No toothless wonders in this team
The major point, of course, is that it forces you to take a long hard look at yourself and your practice - do I really need to brush after meals and how is my flossing?
The work that goes into preparing for inspection can be arduous, but is also self-revelatory in as much as it enables you to audit what you do, how you do it and why you do it.
We played host to a wide range of visitors who all gave us positive and useful feedback, confirmed much of what we already knew and pointed out areas of good practice that had maybe been taken for granted. It was, as it should be, an affirming experience.
Nevertheless, it does generate a fair bit of tension.

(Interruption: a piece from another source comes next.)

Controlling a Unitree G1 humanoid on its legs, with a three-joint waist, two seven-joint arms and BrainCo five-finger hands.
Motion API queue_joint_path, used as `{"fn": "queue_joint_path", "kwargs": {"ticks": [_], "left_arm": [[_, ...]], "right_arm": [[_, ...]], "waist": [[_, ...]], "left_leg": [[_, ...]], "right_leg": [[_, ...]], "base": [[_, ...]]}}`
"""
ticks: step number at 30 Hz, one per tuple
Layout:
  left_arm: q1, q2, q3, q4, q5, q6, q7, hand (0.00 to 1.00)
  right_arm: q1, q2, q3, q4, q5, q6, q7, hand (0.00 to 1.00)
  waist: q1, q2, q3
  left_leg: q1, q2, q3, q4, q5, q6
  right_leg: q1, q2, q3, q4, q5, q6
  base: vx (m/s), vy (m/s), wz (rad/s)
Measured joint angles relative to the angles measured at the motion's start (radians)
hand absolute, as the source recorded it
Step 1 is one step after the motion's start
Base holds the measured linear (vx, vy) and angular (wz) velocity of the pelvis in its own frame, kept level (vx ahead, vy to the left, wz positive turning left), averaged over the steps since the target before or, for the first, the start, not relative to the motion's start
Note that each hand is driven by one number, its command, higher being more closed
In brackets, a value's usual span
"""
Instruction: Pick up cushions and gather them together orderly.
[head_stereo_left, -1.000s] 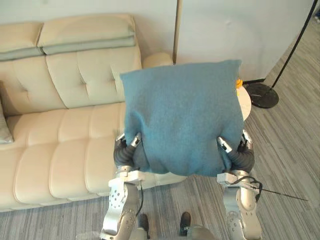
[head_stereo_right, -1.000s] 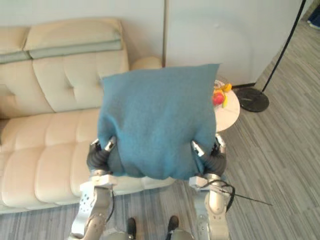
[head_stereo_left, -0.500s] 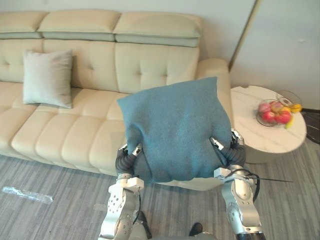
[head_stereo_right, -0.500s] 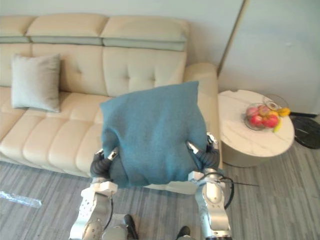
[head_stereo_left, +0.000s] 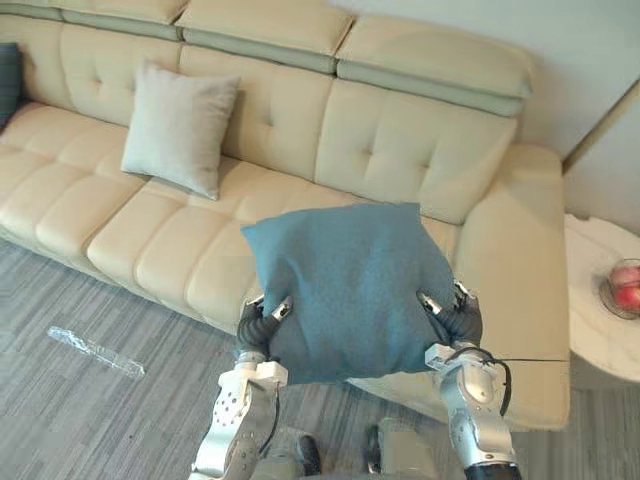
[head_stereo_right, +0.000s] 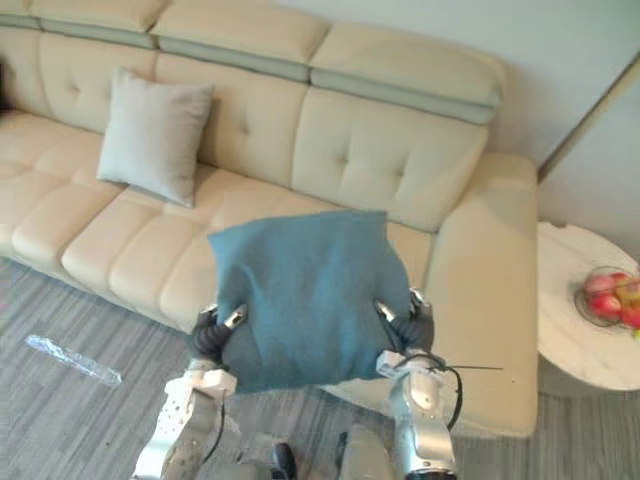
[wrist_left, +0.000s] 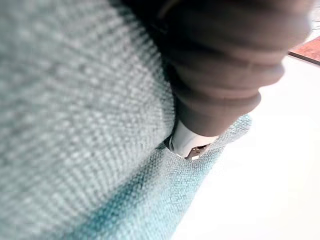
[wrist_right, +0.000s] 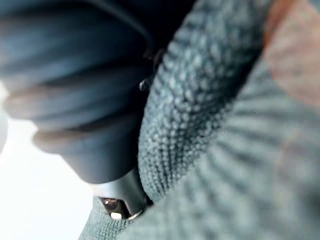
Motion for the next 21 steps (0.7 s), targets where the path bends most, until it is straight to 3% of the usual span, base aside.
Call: {"fn": "queue_joint_path", "kwargs": {"ticks": [1, 3, 5, 6, 8, 9, 11, 14, 15, 16, 17, 18, 20, 21], "left_arm": [[-0.002, -0.004, -0.005, 0.0, 0.003, 0.002, 0.0, 1.0], [0.0, -0.028, -0.013, -0.006, 0.013, 0.005, -0.008, 1.0], [0.01, -0.039, -0.013, -0.006, 0.013, 0.009, -0.016, 1.0], [0.024, -0.041, -0.013, -0.018, 0.012, 0.01, -0.029, 1.0], [0.062, -0.039, -0.013, -0.077, 0.012, 0.009, -0.043, 1.0], [0.077, -0.044, -0.013, -0.104, 0.012, 0.01, -0.054, 1.0], [0.077, -0.046, -0.013, -0.119, 0.012, 0.005, -0.059, 1.0], [0.08, -0.046, -0.013, -0.124, 0.013, 0.004, -0.059, 1.0], [0.087, -0.046, -0.015, -0.124, 0.013, 0.003, -0.059, 1.0], [0.089, -0.046, -0.017, -0.124, 0.013, 0.003, -0.059, 1.0], [0.093, -0.031, -0.02, -0.123, 0.014, 0.005, -0.057, 1.0], [0.097, -0.024, -0.023, -0.124, 0.014, 0.006, -0.057, 1.0], [0.097, -0.021, -0.023, -0.123, 0.014, 0.004, -0.057, 1.0], [0.096, -0.019, -0.021, -0.121, 0.014, 0.004, -0.055, 1.0]], "right_arm": [[0.008, -0.005, -0.002, -0.006, 0.0, 0.0, -0.001, 1.0], [0.048, -0.018, -0.004, -0.069, 0.0, 0.01, -0.002, 1.0], [0.115, -0.018, -0.004, -0.159, 0.0, 0.011, -0.002, 1.0], [0.167, -0.017, -0.004, -0.242, 0.0, 0.011, -0.002, 1.0], [0.193, -0.017, -0.003, -0.325, 0.0, 0.002, -0.002, 1.0], [0.188, -0.015, -0.003, -0.351, 0.0, -0.007, -0.002, 1.0], [0.178, -0.011, -0.002, -0.373, 0.0, -0.017, -0.002, 1.0], [0.147, 0.001, -0.002, -0.368, -0.001, -0.019, -0.002, 1.0], [0.151, 0.001, -0.002, -0.366, -0.003, -0.019, -0.005, 1.0], [0.153, -0.001, -0.002, -0.365, -0.005, -0.019, -0.005, 1.0], [0.161, 0.016, -0.002, -0.339, -0.022, -0.018, -0.007, 1.0], [0.181, 0.036, -0.001, -0.324, -0.037, -0.011, -0.007, 1.0], [0.187, 0.047, 0.002, -0.319, -0.039, -0.007, -0.007, 1.0], [0.165, 0.056, 0.003, -0.293, -0.04, -0.008, -0.006, 1.0]], "waist": [[-0.007, 0.005, -0.003], [0.006, 0.022, -0.005], [0.007, 0.021, -0.004], [0.011, 0.02, 0.0], [0.028, 0.006, 0.001], [0.048, 0.006, -0.003], [0.071, -0.003, -0.003], [0.096, -0.02, 0.002], [0.098, -0.002, -0.01], [0.098, 0.008, -0.017], [0.089, -0.001, -0.026], [0.084, -0.03, -0.044], [0.085, -0.046, -0.053], [0.085, -0.068, -0.067]], "left_leg": [[0.002, -0.003, -0.02, 0.001, -0.002, -0.002], [0.011, 0.034, -0.037, 0.066, -0.037, -0.058], [-0.007, 0.072, -0.01, 0.231, -0.049, -0.079], [-0.076, 0.132, 0.027, 0.479, -0.041, -0.078], [-0.166, 0.223, 0.076, 0.72, -0.071, -0.044], [-0.22, 0.278, 0.073, 0.759, -0.095, -0.051], [-0.281, 0.304, 0.029, 0.688, -0.112, -0.053], [-0.298, 0.254, -0.183, 0.418, -0.083, -0.114], [-0.278, 0.242, -0.332, 0.274, -0.036, -0.168], [-0.272, 0.246, -0.359, 0.246, -0.026, -0.174], [-0.265, 0.232, -0.339, 0.287, 0.019, -0.208], [-0.267, 0.217, -0.286, 0.324, -0.014, -0.185], [-0.263, 0.214, -0.206, 0.344, -0.041, -0.158], [-0.251, 0.221, -0.114, 0.344, -0.05, -0.141]], "right_leg": [[0.009, 0.003, 0.002, -0.008, 0.016, -0.061], [0.08, 0.014, -0.049, -0.043, 0.0, -0.076], [0.167, 0.023, -0.065, -0.078, -0.003, -0.081], [0.249, 0.035, -0.056, -0.117, -0.012, -0.083], [0.322, 0.045, -0.003, -0.149, -0.06, -0.071], [0.342, 0.052, 0.03, -0.158, -0.061, -0.072], [0.354, 0.04, 0.088, -0.168, -0.061, -0.072], [0.376, -0.006, 0.198, -0.168, -0.084, -0.031], [0.38, -0.018, 0.251, -0.16, -0.115, 0.023], [0.379, -0.016, 0.263, -0.158, -0.126, 0.044], [0.377, -0.045, 0.308, -0.143, -0.15, 0.084], [0.36, -0.077, 0.327, -0.129, -0.136, 0.104], [0.326, -0.107, 0.356, -0.121, -0.117, 0.123], [0.284, -0.129, 0.358, -0.127, -0.067, 0.133]], "base": [[0.36, -0.046, 0.8], [0.4, -0.038, 0.47], [0.42, -0.051, 0.48], [0.37, -0.021, 0.39], [0.34, 0.054, -0.19], [0.37, 0.116, -0.62], [0.32, 0.196, -0.9], [0.23, 0.291, -1.06], [0.25, 0.433, -0.96], [0.31, 0.568, -1.14], [0.26, 0.474, -0.94], [0.26, 0.46, -0.87], [0.26, 0.445, -1.08], [0.21, 0.383, -1.31]]}}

After we in the SMT had strutted our stuff, we had to stand back as the classroom teachers took their turn. Though we visit classes regularly and are confident in the many strengths of our staff, it does feel, as football managers are prone to say, that, once the players have crossed the line, there's little you can do to influence proceedings.
As usual, though, the pupils were the stars of the show. By being their normal confident and enthusiastic selves, they proved beyond all doubt that the commitment and care of our staff is well received, effective and appreciated.
Of course, all things pass and by mid-January it was all over, bar the reporting. We staggered into school on the Saturday morning to support our senior football team in a Scottish cup tie. Metaphorically speaking, one side of our mouths was still numb and we were prone to a little drooling, but the sensation was slowly coming back.
It was left to big Thomas, our solidly effective central defender, to give the most moving feedback. Spotting me on the touchline, he broke away from the half-time talk and came over, hand outstretched: "Sir, thanks for coming."
Thomas, it's a pleasure.
Sean McPartlin is depute head of St Margaret's Academy in Livingston.